Regulatory Feedback and Future Prospects

The advisory committee’s decision does not reflect an inherent opposition to MDMA-based PTSD treatments but rather a need for more clinical research to address specific efficacy, safety, and risk mitigation concerns. Many committee members acknowledged the potential value of Lykos’ program, suggesting it might eventually meet approval standards.

The advisory committee’s vote is non-binding. The FDA will conduct a binding vote with different members on August 11. Historically, the binding committee rarely diverges from the advisory committee’s recommendation, indicating Lykos’ commercialization attempt is unlikely to succeed this time. Nevertheless, a future attempt remains possible.

Implications for Other Psychedelic Biotechs

The FDA’s decision has left other psychedelic biotechs apprehensive. Compass Pathways, which is conducting a phase 3 trial on psilocybin combined with psychological support for treatment-resistant depression (TRD), is next in line to seek FDA approval. Its candidate, COMP360, will likely face similar scrutiny as Lykos’ MDMA therapy. Studying the FDA’s objections to Lykos’ application could help Compass mitigate risks.

Given this scenario, psychedelics stocks are now more precarious. The uncertainty surrounding regulatory approval for these interventions has increased, making them an even riskier investment in the already volatile pre-revenue biotech sector. This development also raises questions about the FDA’s previous positive commentary on psychedelic therapies.

Investment Considerations

For conservative investors or those nearing retirement, steering clear of psychedelics stocks until regulatory clarity improves is advisable.

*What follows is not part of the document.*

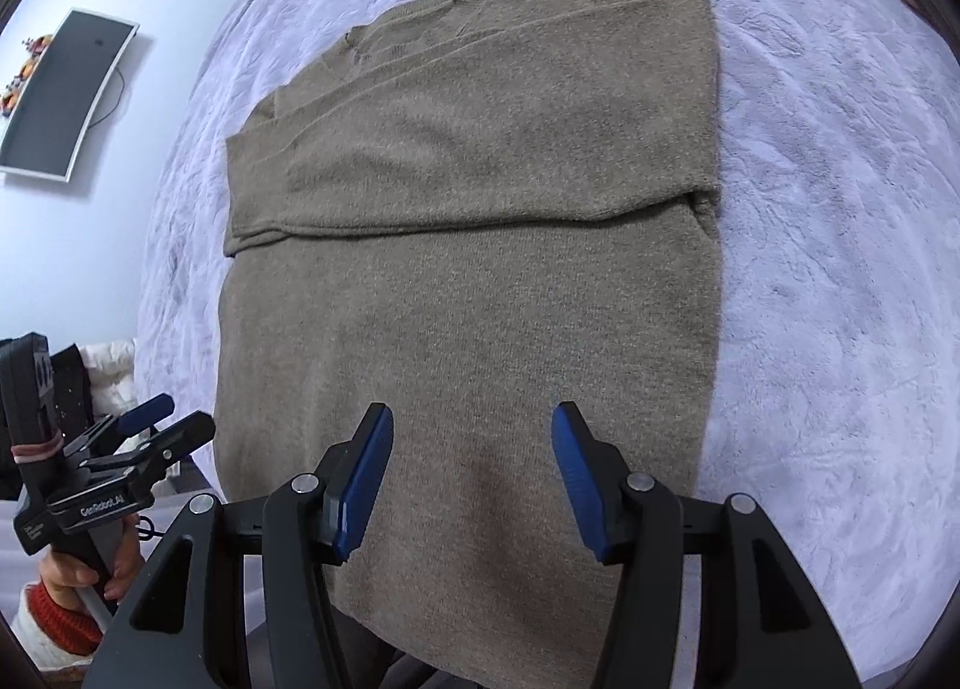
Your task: Fold small clothes
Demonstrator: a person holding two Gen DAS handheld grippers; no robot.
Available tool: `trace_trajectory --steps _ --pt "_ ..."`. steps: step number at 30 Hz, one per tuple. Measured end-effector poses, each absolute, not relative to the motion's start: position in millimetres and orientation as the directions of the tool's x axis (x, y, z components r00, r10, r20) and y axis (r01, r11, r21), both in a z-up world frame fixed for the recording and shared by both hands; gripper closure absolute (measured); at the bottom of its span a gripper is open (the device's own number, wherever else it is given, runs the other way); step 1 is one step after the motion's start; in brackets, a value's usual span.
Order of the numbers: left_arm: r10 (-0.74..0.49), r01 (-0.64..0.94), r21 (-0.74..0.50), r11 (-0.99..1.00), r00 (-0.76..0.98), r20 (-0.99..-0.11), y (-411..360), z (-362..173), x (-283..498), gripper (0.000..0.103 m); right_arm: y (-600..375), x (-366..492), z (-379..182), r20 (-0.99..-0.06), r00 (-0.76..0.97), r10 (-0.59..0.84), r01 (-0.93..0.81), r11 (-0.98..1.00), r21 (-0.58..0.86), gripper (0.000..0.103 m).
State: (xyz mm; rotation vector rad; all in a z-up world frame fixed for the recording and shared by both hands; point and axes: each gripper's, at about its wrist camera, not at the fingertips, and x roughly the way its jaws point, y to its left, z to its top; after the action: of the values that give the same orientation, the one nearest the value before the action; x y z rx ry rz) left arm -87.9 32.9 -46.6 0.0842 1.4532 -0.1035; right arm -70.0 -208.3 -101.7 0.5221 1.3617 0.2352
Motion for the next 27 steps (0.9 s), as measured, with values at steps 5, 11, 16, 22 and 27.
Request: trace_trajectory --steps 5,11,16,22,27 --pt "-0.017 0.067 -0.009 0.998 0.117 -0.993 58 -40 -99 0.003 -207 -77 -96 -0.833 0.252 0.494 0.124 0.837 0.534 0.044" --pt "-0.122 0.110 -0.111 0.988 0.093 -0.988 91 -53 -109 0.003 -214 -110 -102 -0.782 0.300 0.547 0.126 0.790 0.600 0.044" --pt "-0.172 0.147 -0.166 0.975 0.023 -0.985 122 -82 -125 0.003 -227 -167 -119 -0.789 0.299 0.537 0.207 0.771 0.603 0.044" --pt "-0.185 0.139 -0.187 0.972 -0.024 -0.982 152 -109 -153 0.003 -238 -238 -146 -0.806 0.287 0.518 0.355 0.723 0.592 0.044" --pt "-0.277 0.129 -0.283 0.950 -0.059 -0.959 155 -126 -168 0.003 -235 -260 -159 -0.774 0.310 0.552 0.385 0.672 0.633 0.044"
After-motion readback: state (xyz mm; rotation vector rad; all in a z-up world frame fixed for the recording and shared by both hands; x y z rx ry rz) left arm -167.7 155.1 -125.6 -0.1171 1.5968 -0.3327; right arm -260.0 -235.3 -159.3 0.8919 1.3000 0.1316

For those willing to brave the risks, focusing on mature players like Compass Pathways may be prudent, as they are better positioned to respond to regulatory feedback.


Why did the FDA vote against Lykos Therapeutics’ MDMA-based therapy? The FDA advisory committee voted against the therapy due to unresolved efficacy, safety, and risk mitigation concerns, despite recognizing the potential value of the treatment.

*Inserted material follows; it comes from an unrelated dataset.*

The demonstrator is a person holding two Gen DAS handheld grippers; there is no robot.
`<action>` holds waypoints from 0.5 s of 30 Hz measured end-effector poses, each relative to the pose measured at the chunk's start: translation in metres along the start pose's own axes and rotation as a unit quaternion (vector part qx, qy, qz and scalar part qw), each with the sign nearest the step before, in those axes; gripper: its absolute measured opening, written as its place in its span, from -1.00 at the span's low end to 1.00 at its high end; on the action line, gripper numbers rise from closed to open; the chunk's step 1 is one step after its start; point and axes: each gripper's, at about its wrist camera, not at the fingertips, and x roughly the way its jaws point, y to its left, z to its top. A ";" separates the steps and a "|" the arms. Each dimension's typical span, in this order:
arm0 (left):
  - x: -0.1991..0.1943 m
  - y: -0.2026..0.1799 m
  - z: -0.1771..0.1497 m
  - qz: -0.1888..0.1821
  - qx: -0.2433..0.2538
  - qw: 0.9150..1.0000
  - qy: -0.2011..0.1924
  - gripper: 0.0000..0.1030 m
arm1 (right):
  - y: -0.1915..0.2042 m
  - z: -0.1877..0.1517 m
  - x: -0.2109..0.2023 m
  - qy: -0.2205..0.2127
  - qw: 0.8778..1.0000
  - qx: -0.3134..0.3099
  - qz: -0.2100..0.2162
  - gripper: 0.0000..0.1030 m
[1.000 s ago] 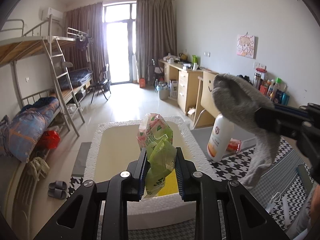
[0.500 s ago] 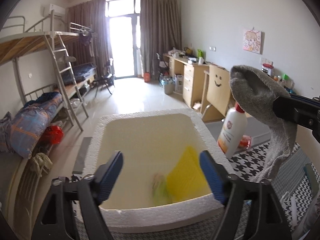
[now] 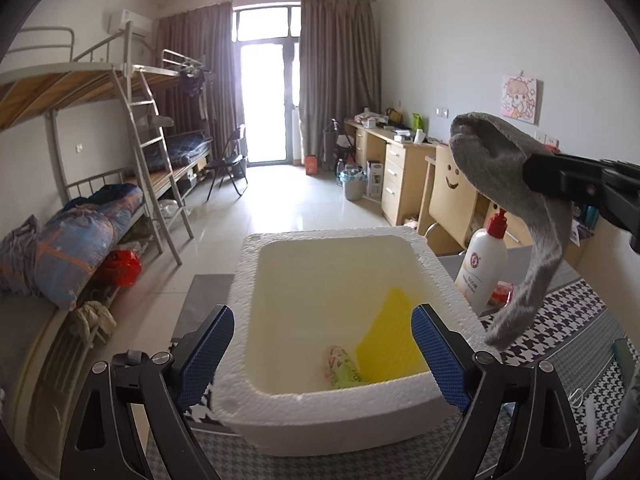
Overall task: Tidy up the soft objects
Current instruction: 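Lower the grey sock into the foam box and open the right tool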
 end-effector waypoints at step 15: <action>-0.031 0.021 -0.017 0.015 -0.024 0.999 -0.020 0.81 | 0.019 0.013 0.023 0.012 0.999 -0.009 0.029 -0.79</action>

What is MDMA, and how is it used in therapy? MDMA, known as ecstasy or molly, is used in therapy alongside psychological support to help patients navigate emotionally challenging experiences, particularly in treating PTSD.

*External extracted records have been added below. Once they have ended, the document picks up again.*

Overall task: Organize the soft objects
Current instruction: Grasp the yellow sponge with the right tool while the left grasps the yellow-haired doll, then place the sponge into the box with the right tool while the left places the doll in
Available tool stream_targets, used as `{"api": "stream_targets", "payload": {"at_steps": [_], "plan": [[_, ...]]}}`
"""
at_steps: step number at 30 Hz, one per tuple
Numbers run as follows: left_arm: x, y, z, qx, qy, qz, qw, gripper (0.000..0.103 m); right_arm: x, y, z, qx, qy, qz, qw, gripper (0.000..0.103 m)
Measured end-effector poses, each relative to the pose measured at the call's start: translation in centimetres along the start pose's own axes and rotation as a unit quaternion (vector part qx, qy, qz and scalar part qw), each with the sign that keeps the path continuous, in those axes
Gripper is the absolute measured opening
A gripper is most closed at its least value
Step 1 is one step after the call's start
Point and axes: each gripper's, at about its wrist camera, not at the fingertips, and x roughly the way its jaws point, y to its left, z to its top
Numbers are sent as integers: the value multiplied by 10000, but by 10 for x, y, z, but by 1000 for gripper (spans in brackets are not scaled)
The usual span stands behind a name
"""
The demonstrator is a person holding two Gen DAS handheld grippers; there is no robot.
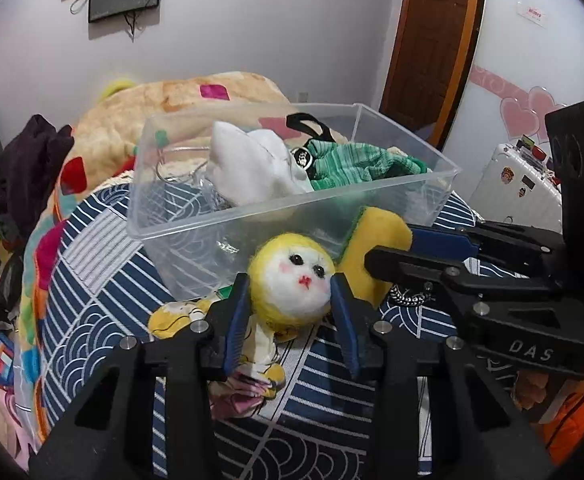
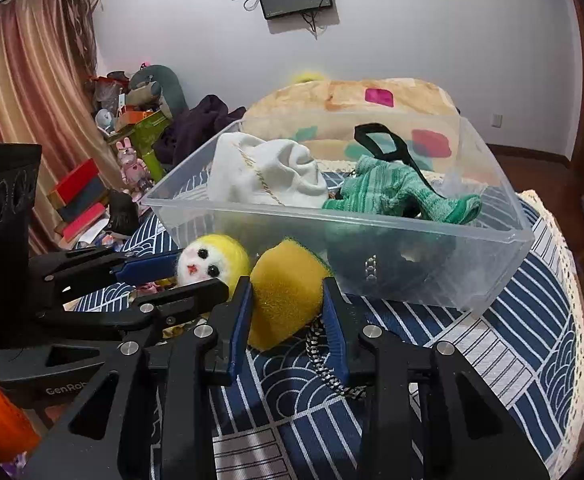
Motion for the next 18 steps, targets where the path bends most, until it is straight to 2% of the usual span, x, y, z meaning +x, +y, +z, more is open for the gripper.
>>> {"api": "stream_targets", "payload": {"at_steps": [8, 14, 18], "plan": [[-34, 13, 7, -299, -369, -108, 9988, 39, -24, 2, 8, -53, -369, -144, 9992, 31], [-55, 21, 25, -337, -746, 90, 9966, 39, -46, 4, 20, -130, -764, -297, 9965, 31], [-57, 26, 35, -319, -857, 304, 9953, 39, -55, 2, 30, -191, -998, -473, 9937, 31]]}}
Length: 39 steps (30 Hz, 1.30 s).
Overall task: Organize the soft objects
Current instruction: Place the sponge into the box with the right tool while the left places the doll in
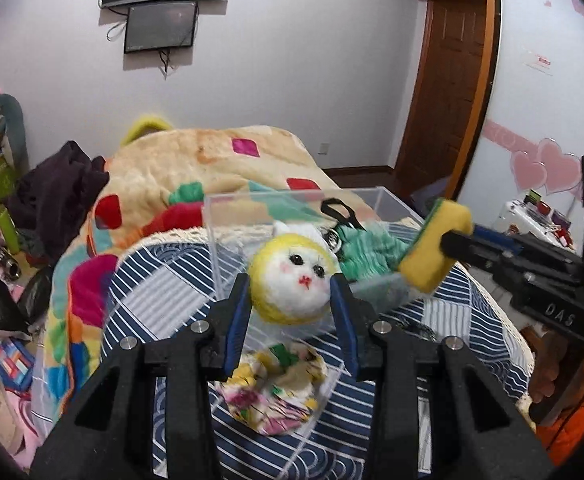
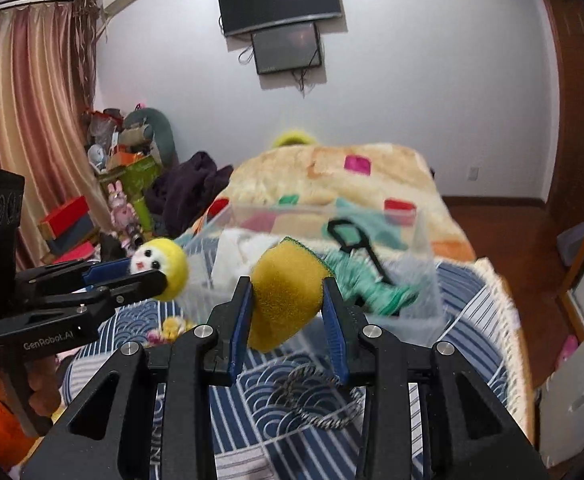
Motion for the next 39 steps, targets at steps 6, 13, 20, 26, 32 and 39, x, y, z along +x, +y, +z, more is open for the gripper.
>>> {"api": "stream_targets", "payload": {"at_steps": [6, 13, 20, 26, 32, 39], "plan": [[16, 0, 6, 112, 39, 320, 9994, 39, 4, -2, 17, -84, -185, -298, 9993, 31], [40, -4, 2, 246, 206, 569, 9979, 39, 36, 2, 18, -84, 97, -353, 9993, 31], [55, -4, 0, 255, 328, 578, 9975, 40, 62, -2, 13, -45, 579, -167, 9982, 31], [58, 0, -1, 136, 440, 532, 9975, 42, 64, -5, 8, -36, 715, -160, 9973, 34], [54, 7, 1, -57, 505, 314, 9982, 43, 61, -4, 10, -46, 774, -100, 9969, 50], [34, 8, 4, -208, 369, 93, 9991, 48, 42, 1, 14, -73, 508, -25, 9987, 66]]}}
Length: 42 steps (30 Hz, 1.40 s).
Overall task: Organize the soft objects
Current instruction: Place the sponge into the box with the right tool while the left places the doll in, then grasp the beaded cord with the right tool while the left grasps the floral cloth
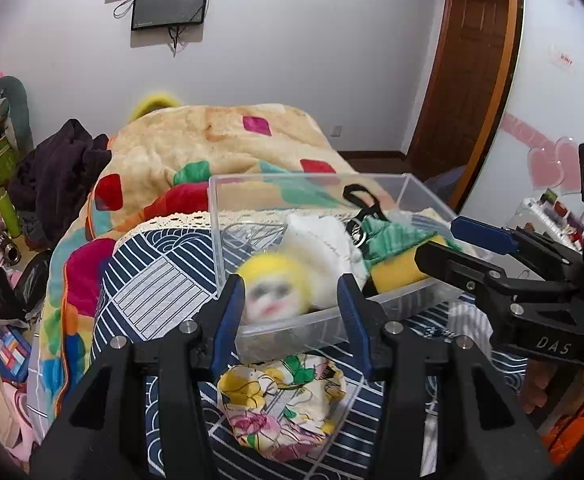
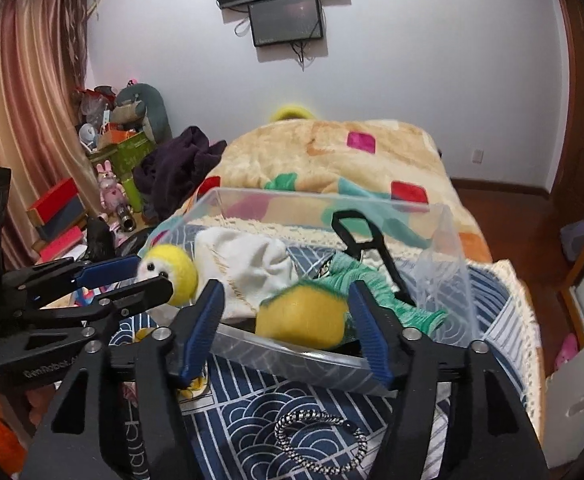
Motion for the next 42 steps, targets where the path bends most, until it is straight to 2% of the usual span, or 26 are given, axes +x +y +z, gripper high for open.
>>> {"api": "stream_targets", "payload": {"at_steps": [2, 6, 8, 10, 13, 17, 24, 27, 31, 35, 37, 39, 40, 42], "plan": [[-8, 0, 1, 6, -75, -28, 10000, 48, -7, 3, 1, -59, -108, -62, 9999, 67], [-23, -1, 1, 53, -216, -46, 9997, 61, -17, 5, 3, -116, -216, -119, 9996, 67], [-29, -1, -3, 99, -245, -34, 9996, 63, -21, 3, 1, -126, -248, -160, 9995, 70], [-32, 0, -7, 116, -225, -9, 9997, 68, -26, 1, -3, -104, -291, -226, 9993, 78], [-32, 2, -19, 114, -112, 18, 9999, 76, -30, -5, -13, -63, -270, -328, 9991, 80], [-22, 4, -38, 158, 249, 86, 9995, 88, -28, -10, -31, -15, -32, -423, 9991, 80], [4, 10, -67, 102, 927, 13, 9956, 88, -2, -13, -69, 8, 735, -362, 9966, 80], [13, 10, -75, 54, 1080, 0, 9941, 88, 8, -14, -80, 23, 957, -364, 9947, 80], [19, 7, -79, 42, 1088, 19, 9940, 88, 15, -12, -84, -25, 1078, -368, 9935, 68], [21, 3, -80, 122, 1071, 84, 9941, 69, 13, -10, -83, -131, 1016, -449, 9937, 53], [19, 0, -81, 200, 1053, 72, 9942, 59, 10, -10, -83, -142, 964, -530, 9938, 41], [16, -3, -83, 256, 1059, 1, 9940, 44, 7, -13, -84, -69, 911, -611, 9939, 32], [15, -3, -84, 282, 1054, -7, 9940, 42, 5, -16, -84, -20, 888, -620, 9941, 25], [12, -5, -86, 335, 1028, -20, 9941, 32, 1, -22, -87, 71, 859, -602, 9945, 19]]}}
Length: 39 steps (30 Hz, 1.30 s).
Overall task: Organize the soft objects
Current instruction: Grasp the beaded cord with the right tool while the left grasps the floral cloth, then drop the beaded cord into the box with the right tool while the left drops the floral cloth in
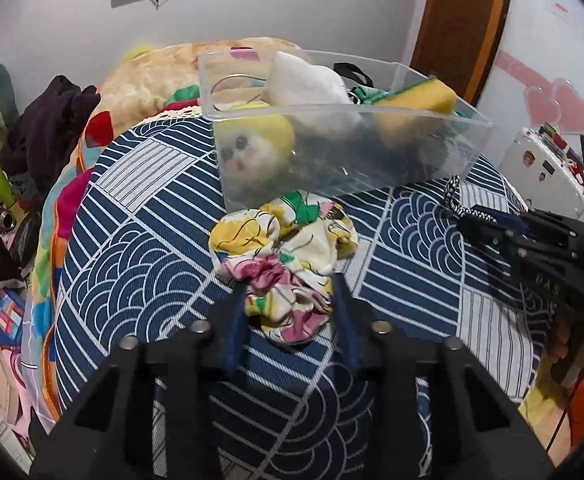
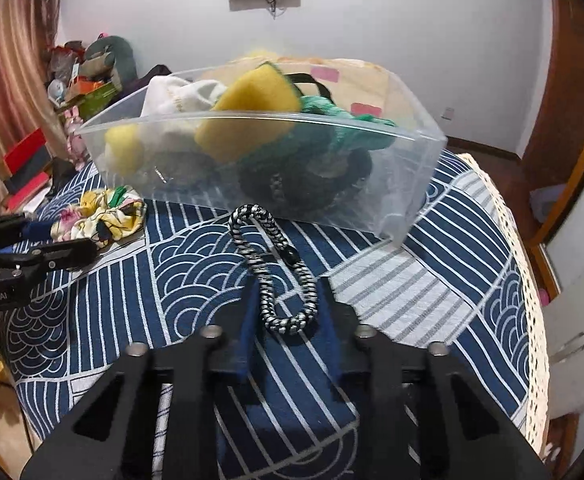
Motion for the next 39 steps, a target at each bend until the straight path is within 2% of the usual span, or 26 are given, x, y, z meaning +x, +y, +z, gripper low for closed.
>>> {"api": "stream_targets", "payload": {"at_steps": [5, 13, 23, 32, 39], "plan": [[-12, -5, -6, 7, -75, -60, 10000, 20, -10, -9, -9, 125, -75, 51, 9999, 15], [-44, -9, 1, 27, -495, -132, 9987, 19, -31, -6, -10, 218, -352, 161, 9990, 15], [-74, -9, 34, 44, -1116, -133, 9937, 19, -56, -3, 15, 45, -866, 99, 9962, 15], [-73, -16, 75, 204, -1489, -14, 9886, 19, -63, -10, 52, -21, -1317, -63, 9913, 15], [-49, -20, 98, 165, -1404, -114, 9899, 19, -48, -8, 70, -74, -1381, -117, 9903, 15]]}}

Will Lykos Therapeutics try again for FDA approval? While the current attempt is unlikely to succeed, Lykos could make another attempt in the future after addressing the FDA’s concerns.

How does the FDA’s decision affect other psychedelic biotechs? Other psychedelic biotechs, such as Compass Pathways, are now more apprehensive and may face similar scrutiny when seeking FDA approval for their treatments.

Are psychedelics stocks a good investment? Psychedelics stocks are extremely risky, especially after the recent FDA decision. Conservative investors should avoid them until there is more regulatory clarity.

What should investors do now? Investors should consider focusing on more mature psychedelic companies with the resources to address regulatory concerns, while remaining cautious about the inherent risks.


The recent FDA vote against Lykos Therapeutics’ MDMA-based PTSD therapy has sent shockwaves through the psychedelics sector, impacting companies like Compass Pathways, Atai Life Sciences, and Mind Medicine. While the decision highlights the regulatory challenges facing psychedelic biotechs, it also underscores the potential for these therapies to eventually gain approval with further research and refinement. Investors should approach this sector with caution, prioritizing mature companies better equipped to navigate regulatory hurdles.